[spambayes-dev] RE: [Python-Dev] RE: [Spambayes] Question (or possibly a bug report) (original) (raw)

Tim Peters tim.one@comcast.net
Thu, 24 Jul 2003 23:08:34 -0400


[Skip Montanaro]

Jeez, this locale crap makes Unicode look positively delightful...

Yes, it does! locale is what you get when someone complains they like to use ampersands instead commas to separate thousands, and a committee thinks "hey! we've got all these great functions already, so why change them? instead we'll add mounds of hidden global state that affects lots of ancient functions in radical ways!". Make sure it's as hostile to threads as possible, decline to define any standard locale names beyond "C" and the empty string, and decline to define what anything except the "C" locale name means, and you're almost there. The finishing touches come in the function definitions, like this in strtod():

In other than the "C" locale, additional locale-specific subject sequence forms may be accepted.

What those may be aren't constrained in any way, of course.

locale can be cool in a monolithic, single-threaded, one-platform program, provided the platform C made up rules you can live with for the locales you care about. It's more of an API framework than a solution, and portable programs really can't use it except via forcing locale back to "C" every chance they get .

The SB Windows triumvirate (Mark, Tim, Tony) seem to have narrowed down the problem quite a bit. Is there some way to worm around it? I take it with the unmarshalling problem it's not sufficient to specify floating point values without decimal points (e.g., 0.12 == 1e-1+2e-2).
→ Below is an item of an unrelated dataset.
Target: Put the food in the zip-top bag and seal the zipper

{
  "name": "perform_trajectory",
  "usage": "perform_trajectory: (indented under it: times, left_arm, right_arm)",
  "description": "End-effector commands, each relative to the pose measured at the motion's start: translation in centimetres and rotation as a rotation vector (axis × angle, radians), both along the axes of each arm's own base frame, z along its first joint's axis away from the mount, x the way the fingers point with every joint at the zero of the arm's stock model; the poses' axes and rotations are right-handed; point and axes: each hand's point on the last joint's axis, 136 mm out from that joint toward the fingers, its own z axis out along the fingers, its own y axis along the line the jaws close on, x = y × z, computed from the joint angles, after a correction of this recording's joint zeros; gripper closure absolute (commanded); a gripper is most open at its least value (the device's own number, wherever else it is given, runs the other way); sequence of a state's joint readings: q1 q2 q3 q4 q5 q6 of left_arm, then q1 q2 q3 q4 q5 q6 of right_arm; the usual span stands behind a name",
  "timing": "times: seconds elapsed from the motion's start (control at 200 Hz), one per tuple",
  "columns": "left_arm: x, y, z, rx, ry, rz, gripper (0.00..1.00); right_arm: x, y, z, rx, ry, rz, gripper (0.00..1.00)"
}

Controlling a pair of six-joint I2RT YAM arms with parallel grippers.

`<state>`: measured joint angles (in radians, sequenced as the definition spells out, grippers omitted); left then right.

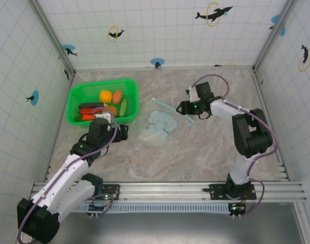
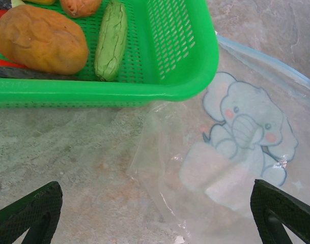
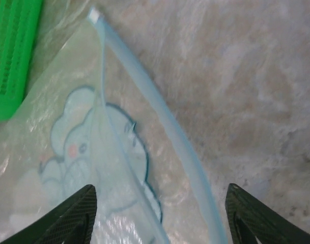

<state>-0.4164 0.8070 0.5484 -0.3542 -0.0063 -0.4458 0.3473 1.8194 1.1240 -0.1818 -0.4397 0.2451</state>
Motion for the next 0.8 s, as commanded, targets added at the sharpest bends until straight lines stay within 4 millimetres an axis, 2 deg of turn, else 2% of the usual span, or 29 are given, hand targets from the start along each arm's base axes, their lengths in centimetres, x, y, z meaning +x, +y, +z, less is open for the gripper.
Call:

When true division becomes the default, things like

12/100

should work reliably regardless of locale -- i.e., don't use any float literals, and you can't get screwed by locale float-literal quirks. Today, absurd spellings like

float(12)/100

can accomplish the same.

Changing Python is a better solution. The rule that an embedded Python requires that LC_NUMERIC be "C" isn't livable -- embedded Python is a fly trying to stare down an elephant, in Outlook's case. I dragged python-dev into this to illustrate that it's a very real problem in a very popular kick-ass Python app. Note that this same problem was discussed in more abstract terms by others here within the last few weeks, and I hope that making it more concrete helps get the point across.

The float-literal-in-.pyc problem could be addressed in several ways. Binary pickles, and the struct module, use a portable binary float format that isn't subject to locale quirks. I think marshal should be changed to use that too, by adding an additional marshal float format (so old marshals would continue to be readable, but new marshals may not be readable under older Pythons). Note that text-mode pickles of floats are vulnerable to locale nightmares too.

Is the proposed early specification of a locale in the config file sufficient to make things work?

I doubt it, as Outlook can switch locale any time it feels like it. We can't control that. I think we should set a line-tracing hook, and force locale back to "C" on every callback .

A foreign user of the nascent CSV module beat us up a bit during development about not supporting different locales (I guess in Brazil the default separator is a semicolon, which makes sense if your decimal "point" is a comma). Thank God we ignored him! ;-)

Ya, foreigners are no damn good .